Recently, I have investigated the structure of $M_*(\Gamma_1(n),R)$ as a graded module over $M_*(SL_2(\mathbb{Z}), R)$, the ring of modular forms without level. If $R = k$ is a field of characteristic bigger than $3$, it is quite easy to show that this graded module is free (by using that the compactified moduli stack $\overline{\mathcal{M}}_{ell}$ is in this case a weighted projective stacks line and vector bundles split into line bundles here); the same is actually true for field of characteristic $2$ or $3$, but significantly harder to show. From these results it follows that $M_*(\Gamma_1(n),R)$ is finitely generated (edit: as a graded module) over $M_*(SL_2(\mathbb{Z}), R)$ first in the case that $R$ is a field and one can deduce it also in the general case.
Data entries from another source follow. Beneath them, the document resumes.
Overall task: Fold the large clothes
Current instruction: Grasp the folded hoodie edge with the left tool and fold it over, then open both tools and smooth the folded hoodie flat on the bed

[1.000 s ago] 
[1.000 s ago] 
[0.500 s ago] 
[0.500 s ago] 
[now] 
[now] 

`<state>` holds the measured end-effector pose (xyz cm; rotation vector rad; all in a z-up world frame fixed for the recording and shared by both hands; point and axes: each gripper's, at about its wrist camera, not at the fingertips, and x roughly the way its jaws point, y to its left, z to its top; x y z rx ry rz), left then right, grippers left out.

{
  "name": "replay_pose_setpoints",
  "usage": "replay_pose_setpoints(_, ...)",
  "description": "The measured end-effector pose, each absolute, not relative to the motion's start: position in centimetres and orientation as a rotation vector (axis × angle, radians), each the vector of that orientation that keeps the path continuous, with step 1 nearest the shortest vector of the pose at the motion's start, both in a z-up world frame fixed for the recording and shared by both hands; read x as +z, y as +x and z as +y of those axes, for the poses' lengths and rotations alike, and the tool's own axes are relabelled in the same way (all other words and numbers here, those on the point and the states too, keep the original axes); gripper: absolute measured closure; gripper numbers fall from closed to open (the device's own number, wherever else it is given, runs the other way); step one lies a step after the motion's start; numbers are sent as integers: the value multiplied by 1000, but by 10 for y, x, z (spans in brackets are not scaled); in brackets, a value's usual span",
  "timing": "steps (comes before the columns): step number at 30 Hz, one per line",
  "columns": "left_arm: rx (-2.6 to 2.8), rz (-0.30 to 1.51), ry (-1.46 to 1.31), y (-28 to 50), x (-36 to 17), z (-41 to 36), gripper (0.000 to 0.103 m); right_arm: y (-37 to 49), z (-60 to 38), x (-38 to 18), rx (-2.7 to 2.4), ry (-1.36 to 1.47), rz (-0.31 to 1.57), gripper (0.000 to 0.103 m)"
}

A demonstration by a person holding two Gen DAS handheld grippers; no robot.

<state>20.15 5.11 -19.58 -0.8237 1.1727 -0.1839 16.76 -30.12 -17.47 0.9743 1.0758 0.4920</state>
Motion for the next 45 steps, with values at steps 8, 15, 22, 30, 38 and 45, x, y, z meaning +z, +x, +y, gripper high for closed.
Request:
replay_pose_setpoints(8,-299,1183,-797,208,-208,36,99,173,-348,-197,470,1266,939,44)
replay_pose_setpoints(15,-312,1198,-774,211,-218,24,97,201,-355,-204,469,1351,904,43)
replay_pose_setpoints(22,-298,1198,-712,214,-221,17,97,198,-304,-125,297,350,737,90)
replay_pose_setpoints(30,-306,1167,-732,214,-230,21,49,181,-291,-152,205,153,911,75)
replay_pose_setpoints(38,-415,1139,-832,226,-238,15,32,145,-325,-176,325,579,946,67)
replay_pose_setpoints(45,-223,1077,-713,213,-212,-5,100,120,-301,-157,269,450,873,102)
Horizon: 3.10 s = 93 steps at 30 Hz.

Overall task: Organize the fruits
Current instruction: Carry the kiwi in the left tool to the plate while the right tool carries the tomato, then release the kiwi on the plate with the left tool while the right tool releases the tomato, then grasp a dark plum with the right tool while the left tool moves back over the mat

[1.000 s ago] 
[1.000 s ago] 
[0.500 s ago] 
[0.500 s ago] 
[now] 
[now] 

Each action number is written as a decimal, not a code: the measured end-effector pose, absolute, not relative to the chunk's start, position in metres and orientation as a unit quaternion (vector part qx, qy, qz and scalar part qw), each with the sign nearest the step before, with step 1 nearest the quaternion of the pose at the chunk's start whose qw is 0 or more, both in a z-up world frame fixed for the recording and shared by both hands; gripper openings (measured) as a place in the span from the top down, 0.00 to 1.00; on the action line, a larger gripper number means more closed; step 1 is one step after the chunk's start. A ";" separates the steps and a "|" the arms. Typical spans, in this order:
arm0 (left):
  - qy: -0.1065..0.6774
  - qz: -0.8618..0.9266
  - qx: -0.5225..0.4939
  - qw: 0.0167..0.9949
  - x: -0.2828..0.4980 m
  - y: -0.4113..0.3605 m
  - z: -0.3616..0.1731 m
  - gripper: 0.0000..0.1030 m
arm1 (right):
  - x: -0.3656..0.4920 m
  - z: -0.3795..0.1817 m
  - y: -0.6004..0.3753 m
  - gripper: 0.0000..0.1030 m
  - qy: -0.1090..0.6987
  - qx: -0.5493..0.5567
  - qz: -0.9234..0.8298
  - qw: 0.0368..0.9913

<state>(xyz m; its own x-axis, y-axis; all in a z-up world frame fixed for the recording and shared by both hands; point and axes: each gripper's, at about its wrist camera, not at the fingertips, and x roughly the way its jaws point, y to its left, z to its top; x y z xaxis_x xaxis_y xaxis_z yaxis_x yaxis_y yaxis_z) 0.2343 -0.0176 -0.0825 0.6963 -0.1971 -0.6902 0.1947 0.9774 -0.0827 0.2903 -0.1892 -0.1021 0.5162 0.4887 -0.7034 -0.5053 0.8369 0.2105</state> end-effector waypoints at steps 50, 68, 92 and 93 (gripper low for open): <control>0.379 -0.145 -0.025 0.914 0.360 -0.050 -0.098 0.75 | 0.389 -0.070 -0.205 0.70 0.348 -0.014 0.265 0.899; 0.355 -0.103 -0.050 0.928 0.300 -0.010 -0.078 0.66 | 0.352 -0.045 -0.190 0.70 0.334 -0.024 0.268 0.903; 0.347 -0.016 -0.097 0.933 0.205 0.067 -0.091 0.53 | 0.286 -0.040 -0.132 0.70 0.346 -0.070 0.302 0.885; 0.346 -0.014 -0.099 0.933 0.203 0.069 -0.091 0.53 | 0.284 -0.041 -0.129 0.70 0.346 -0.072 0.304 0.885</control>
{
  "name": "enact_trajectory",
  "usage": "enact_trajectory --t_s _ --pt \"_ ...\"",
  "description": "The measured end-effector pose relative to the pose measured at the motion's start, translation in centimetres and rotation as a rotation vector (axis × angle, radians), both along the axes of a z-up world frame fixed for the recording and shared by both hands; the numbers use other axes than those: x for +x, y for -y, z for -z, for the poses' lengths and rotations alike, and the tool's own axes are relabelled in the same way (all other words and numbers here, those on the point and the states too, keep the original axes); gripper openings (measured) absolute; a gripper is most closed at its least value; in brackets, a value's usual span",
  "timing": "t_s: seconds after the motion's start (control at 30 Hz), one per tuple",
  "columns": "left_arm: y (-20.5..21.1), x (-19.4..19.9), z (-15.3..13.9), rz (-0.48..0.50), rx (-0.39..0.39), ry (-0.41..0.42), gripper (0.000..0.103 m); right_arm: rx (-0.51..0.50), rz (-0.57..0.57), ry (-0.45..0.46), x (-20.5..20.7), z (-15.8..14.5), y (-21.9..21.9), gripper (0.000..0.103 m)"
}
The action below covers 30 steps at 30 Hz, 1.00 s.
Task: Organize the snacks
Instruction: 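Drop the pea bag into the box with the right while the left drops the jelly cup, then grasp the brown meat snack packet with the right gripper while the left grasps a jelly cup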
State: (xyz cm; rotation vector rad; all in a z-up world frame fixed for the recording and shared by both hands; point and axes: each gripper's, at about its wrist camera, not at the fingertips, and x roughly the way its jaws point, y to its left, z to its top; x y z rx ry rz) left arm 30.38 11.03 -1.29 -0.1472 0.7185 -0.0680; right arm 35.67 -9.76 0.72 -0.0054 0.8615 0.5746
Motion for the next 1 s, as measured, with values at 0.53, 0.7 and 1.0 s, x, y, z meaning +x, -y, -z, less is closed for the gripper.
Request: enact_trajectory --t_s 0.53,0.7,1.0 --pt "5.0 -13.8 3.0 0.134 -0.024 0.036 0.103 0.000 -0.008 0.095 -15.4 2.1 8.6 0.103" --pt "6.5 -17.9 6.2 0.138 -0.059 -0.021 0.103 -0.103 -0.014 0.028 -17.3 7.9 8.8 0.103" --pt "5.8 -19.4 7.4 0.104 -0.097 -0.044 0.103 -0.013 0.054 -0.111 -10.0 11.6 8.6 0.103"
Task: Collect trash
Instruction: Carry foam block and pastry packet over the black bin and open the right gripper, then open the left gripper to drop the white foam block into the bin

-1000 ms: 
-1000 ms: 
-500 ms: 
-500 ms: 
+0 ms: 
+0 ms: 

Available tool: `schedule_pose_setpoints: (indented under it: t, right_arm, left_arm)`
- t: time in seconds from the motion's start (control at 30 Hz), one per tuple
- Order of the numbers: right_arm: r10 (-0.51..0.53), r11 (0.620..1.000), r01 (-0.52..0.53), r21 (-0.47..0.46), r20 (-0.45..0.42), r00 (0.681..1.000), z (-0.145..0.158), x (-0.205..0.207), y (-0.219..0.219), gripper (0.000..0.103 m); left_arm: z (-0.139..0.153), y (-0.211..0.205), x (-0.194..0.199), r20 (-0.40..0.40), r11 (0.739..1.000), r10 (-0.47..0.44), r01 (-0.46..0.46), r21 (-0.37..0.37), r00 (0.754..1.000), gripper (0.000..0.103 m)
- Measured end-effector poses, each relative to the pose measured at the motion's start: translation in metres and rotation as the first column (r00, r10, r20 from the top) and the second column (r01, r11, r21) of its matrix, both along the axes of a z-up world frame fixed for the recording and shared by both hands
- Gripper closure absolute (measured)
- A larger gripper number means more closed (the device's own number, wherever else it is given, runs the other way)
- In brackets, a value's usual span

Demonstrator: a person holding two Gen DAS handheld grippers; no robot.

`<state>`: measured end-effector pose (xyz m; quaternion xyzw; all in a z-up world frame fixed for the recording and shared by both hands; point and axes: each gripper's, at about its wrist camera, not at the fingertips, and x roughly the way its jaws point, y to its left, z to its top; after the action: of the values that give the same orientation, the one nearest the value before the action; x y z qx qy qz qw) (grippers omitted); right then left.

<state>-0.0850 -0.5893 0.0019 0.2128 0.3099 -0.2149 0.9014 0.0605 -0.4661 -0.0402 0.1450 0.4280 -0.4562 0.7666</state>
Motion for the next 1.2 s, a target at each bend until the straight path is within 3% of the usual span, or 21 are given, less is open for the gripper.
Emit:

This seems to be a rather overkill way to show just this finite generation (and I know another overkill argument using topological modular forms). My question is the following:

Is it either an already known result that $M_*(\Gamma_1(n),R)$ is finitely generated (edit: as a graded module) over $M_*(SL_2(\mathbb{Z}), R)$ for all commutative $\mathbb{Z}[\frac1n]$-algebras $R$ or does it admit at least a simple/direct proof? (at least for subrings of $\mathbb{C}$)?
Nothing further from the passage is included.